The iron can damage the liver, heart, and endocrine system. These are in charge of regulating the different processes in the body. So when they get damaged, it stunts the growth. In this case, the best treatment is to remove any excess iron in the body. Doctors do this through a process called iron chelation.
Thalassemia sufferers usually have unusually pale skin. Either that or they have yellowish skin, more commonly known as jaundice. This is another common symptom of this disorder. This symptom can be an indication of other diseases as well, such as liver disease.
If you notice this symptom, try to observe it. If it doesn't go away after some time, then you need to consult with a doctor immediately. You may need a blood transfusion or some other medications to treat jaundice.
Excessive fatigue is another common symptom, and it occurs in thalassemia too.
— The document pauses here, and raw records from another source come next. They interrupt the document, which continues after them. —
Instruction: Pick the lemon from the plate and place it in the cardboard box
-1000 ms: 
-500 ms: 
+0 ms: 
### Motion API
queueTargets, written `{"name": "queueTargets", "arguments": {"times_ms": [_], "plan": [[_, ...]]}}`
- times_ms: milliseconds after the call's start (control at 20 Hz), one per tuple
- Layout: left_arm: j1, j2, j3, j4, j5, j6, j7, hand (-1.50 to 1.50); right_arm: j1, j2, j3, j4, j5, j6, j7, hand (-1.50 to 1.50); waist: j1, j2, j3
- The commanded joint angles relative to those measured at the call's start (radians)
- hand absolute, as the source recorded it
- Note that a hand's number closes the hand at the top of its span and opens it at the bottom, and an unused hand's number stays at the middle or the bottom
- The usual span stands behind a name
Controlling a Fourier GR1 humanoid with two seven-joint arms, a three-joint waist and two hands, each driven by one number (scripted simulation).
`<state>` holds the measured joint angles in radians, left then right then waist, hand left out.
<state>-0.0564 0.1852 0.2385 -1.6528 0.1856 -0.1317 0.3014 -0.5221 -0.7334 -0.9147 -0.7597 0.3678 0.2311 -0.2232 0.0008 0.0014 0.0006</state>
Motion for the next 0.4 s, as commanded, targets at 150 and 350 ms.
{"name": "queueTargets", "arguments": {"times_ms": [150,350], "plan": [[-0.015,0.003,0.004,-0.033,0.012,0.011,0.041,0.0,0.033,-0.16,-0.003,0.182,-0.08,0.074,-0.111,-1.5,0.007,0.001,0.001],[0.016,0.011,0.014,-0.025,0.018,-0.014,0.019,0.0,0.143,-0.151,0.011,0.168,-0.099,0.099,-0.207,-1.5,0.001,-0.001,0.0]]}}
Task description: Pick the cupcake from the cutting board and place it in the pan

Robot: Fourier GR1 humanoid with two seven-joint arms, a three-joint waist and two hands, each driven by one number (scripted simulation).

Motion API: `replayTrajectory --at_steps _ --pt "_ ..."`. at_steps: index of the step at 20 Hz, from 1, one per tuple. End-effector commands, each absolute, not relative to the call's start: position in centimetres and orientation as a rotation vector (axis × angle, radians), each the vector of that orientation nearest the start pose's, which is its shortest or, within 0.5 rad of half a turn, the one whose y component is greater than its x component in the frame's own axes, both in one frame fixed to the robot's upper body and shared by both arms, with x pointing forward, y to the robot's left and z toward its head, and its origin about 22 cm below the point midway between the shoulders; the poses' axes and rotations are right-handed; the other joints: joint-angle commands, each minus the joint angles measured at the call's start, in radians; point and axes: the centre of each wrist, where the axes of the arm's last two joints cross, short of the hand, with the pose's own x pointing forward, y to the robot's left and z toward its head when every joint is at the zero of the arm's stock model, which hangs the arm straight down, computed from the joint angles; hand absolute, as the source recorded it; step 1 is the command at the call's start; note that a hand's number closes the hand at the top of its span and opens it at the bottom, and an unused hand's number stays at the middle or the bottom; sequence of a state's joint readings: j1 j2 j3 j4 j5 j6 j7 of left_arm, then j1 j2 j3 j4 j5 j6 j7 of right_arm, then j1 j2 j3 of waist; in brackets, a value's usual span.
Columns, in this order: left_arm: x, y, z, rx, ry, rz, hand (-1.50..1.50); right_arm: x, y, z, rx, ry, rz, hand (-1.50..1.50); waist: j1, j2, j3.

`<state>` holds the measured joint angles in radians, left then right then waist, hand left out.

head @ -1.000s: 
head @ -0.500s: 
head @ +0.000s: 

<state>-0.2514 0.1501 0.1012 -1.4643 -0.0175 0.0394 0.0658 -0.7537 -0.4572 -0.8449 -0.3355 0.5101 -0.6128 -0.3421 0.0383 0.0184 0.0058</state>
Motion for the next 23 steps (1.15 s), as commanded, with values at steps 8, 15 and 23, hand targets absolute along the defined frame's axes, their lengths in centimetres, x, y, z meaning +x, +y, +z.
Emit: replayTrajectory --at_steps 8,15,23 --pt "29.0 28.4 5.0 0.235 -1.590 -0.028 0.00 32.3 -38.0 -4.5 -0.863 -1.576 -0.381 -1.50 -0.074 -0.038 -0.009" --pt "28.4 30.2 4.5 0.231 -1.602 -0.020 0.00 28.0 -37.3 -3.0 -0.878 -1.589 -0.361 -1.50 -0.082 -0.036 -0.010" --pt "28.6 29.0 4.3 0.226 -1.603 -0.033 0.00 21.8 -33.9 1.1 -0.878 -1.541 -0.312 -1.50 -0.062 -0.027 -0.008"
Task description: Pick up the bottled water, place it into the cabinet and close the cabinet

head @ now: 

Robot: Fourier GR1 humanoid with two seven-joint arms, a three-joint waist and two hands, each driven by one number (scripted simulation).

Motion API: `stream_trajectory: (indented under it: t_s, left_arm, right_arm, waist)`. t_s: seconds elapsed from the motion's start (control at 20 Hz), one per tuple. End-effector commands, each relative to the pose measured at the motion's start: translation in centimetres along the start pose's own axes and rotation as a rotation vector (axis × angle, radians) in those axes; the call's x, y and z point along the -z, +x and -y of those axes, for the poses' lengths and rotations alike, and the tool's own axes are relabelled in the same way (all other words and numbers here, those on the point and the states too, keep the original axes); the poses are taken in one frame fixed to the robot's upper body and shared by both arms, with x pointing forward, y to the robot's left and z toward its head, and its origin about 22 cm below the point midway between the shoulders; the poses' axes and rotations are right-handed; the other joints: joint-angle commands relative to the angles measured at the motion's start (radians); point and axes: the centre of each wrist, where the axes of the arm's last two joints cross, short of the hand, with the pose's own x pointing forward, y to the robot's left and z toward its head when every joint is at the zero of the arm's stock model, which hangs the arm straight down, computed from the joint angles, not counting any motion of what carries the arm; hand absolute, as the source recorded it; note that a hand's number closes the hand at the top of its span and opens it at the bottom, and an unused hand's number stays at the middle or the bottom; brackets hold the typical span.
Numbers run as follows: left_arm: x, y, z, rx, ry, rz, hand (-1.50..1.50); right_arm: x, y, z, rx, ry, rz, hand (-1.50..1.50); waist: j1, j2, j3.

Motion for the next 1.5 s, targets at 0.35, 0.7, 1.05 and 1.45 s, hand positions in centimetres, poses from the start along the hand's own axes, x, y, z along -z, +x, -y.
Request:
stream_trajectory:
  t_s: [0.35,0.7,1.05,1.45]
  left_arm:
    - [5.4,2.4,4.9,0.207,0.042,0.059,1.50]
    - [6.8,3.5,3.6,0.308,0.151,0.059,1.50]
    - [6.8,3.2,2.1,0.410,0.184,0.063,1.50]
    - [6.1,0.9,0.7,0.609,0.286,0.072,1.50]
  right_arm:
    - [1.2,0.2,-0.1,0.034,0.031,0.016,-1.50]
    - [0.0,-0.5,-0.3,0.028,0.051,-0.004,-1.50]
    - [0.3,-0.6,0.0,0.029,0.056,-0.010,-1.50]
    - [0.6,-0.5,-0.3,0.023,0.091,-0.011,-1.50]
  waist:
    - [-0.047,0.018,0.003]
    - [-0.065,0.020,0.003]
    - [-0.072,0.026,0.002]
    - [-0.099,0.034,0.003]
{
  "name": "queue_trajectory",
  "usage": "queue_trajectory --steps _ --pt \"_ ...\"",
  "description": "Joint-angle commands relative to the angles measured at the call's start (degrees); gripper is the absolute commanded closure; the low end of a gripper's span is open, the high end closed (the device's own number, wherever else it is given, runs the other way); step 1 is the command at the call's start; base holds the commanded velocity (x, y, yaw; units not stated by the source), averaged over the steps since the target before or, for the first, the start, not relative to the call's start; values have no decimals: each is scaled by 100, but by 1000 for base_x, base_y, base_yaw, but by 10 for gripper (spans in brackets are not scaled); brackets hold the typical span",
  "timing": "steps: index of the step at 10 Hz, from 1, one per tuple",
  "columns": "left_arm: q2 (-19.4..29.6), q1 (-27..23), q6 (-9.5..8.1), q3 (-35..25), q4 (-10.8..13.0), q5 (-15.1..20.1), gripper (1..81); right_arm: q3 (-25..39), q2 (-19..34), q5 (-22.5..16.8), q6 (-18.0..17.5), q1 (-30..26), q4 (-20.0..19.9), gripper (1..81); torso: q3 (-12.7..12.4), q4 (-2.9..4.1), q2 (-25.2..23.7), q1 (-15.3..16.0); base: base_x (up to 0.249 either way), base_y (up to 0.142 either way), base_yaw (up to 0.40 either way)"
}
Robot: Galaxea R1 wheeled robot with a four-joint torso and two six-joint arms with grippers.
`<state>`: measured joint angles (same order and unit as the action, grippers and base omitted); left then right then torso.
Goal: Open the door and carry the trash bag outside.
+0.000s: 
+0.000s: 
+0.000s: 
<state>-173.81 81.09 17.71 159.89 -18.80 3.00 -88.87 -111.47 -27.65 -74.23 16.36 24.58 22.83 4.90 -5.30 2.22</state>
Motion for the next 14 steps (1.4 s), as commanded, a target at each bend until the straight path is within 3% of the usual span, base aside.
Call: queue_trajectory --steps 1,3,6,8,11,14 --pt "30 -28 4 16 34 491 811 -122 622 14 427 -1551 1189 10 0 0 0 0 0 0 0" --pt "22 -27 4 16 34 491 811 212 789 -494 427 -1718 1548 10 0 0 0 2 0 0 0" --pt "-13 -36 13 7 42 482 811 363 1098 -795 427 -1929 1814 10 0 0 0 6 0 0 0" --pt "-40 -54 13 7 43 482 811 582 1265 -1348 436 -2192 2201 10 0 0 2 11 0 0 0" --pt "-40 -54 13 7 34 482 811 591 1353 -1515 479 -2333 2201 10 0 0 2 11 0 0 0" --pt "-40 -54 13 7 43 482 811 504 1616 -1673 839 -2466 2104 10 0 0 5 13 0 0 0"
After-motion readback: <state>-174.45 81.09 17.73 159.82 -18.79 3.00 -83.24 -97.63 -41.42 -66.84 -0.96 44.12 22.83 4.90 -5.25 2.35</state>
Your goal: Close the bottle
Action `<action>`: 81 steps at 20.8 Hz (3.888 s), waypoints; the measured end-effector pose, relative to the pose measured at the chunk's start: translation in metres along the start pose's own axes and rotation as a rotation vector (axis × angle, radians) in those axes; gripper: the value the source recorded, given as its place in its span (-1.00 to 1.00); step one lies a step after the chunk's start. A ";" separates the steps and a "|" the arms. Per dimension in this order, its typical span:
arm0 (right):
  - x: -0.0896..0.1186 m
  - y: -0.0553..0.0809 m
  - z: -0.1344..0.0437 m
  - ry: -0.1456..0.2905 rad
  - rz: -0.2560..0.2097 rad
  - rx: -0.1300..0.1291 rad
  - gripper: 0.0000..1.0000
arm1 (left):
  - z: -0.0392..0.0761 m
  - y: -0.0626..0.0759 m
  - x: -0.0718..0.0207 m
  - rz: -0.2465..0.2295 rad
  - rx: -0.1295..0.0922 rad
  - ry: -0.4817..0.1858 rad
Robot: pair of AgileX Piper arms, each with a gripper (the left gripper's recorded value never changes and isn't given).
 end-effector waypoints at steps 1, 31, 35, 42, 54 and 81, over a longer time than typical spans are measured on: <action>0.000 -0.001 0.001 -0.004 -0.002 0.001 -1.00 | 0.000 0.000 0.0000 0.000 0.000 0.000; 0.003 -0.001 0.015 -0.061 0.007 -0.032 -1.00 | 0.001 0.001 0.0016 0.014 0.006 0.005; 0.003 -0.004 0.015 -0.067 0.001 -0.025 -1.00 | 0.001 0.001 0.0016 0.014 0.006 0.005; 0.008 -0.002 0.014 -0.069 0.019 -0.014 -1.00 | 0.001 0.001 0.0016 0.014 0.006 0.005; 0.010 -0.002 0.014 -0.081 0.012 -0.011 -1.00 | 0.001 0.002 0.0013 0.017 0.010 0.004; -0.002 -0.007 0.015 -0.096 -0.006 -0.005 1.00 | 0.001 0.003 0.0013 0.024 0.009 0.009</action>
A person may feel excessively tired even without doing any strenuous activities. A person may also feel drowsy or dizzy frequently. In cases like this, the best thing to do is take a rest.
If you're well-rested, but you're still feeling this way, it may point to something more serious. In its mildest form, thalassemia doesn't actually exhibit noticeable symptoms. That's why it's important to keep observing any changes in the body. You may think you're just tired. But actually, you're already suffering from a serious disorder.
One significant symptom of this disorder is an enlarged spleen. The spleen is an organ in the body which helps protect it from infection. It's also useful in filtering toxins and other useless materials. Remember that thalassemia destroys the red blood cells in the body. Because of this, the spleen needs to work a lot harder, and so it ends up getting enlarged.
Some people opt for a splenomegaly. However, this can worsen anemia and shorten the life of transfused blood. If your spleen becomes too enlarged, the best treatment for it is to have it removed. A doctor will remove the spleen in a process called splenectomy.
More common symptoms of thalassemia manifest themselves in breathing difficulties. You may feel a shortness of breath even without obvious cause. Along with this, you may also experience an accelerated heartbeat and chest pains. All these symptoms are quite stressful to feel, especially when they come suddenly.
When you feel these symptoms, try your best to relax. When you panic, the breathing difficulties will get worse. Try deep breathing exercises and thinking calming thoughts to lessen these signs.
Overall, people who suffer from thalassemia get weakened by the condition. Such a person may experience different symptoms which will cause weakness. These include headaches, abdominal swelling, leg cramps, as well as cold hands, and feet. Because their bodies are weaker, they have a higher risk of developing infections.
People may also develop infections as they may get it from the blood transfusions. Sufferers of this condition need a lot of transfusions. This means that there are plenty of ways to get infected. Fortunately, you can combat weaknesses and infections. Just take supplements and medications prescribed by the doctor.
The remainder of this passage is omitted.